| Task to carry out |
Transcribe the line with "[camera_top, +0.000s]" and all the lines that follow it in the material below, exactly as they stand.

| Exercise data |

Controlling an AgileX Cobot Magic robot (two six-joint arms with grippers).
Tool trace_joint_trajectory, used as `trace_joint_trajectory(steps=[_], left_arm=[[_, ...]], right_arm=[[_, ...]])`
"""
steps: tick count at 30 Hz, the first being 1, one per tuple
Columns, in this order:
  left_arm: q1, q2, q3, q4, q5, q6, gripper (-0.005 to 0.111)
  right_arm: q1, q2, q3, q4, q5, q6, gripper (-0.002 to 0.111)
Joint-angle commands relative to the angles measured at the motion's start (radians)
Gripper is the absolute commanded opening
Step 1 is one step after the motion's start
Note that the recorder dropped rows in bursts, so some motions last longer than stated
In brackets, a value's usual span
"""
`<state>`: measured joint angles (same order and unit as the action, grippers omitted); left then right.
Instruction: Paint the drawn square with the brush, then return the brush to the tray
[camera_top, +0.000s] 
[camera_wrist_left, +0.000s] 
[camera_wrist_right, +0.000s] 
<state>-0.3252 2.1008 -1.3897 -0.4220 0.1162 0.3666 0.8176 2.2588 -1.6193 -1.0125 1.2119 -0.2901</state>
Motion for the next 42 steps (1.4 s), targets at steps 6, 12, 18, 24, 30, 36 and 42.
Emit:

| Solution for this exercise |
[camera_top, +0.000s] 
[camera_wrist_left, +0.000s] 
[camera_wrist_right, +0.000s] 
<state>-0.3252 2.1008 -1.3897 -0.4220 0.1162 0.3666 0.8176 2.2588 -1.6193 -1.0125 1.2119 -0.2901</state>
Motion for the next 42 steps (1.4 s), targets at steps 6, 12, 18, 24, 30, 36 and 42.
Emit:

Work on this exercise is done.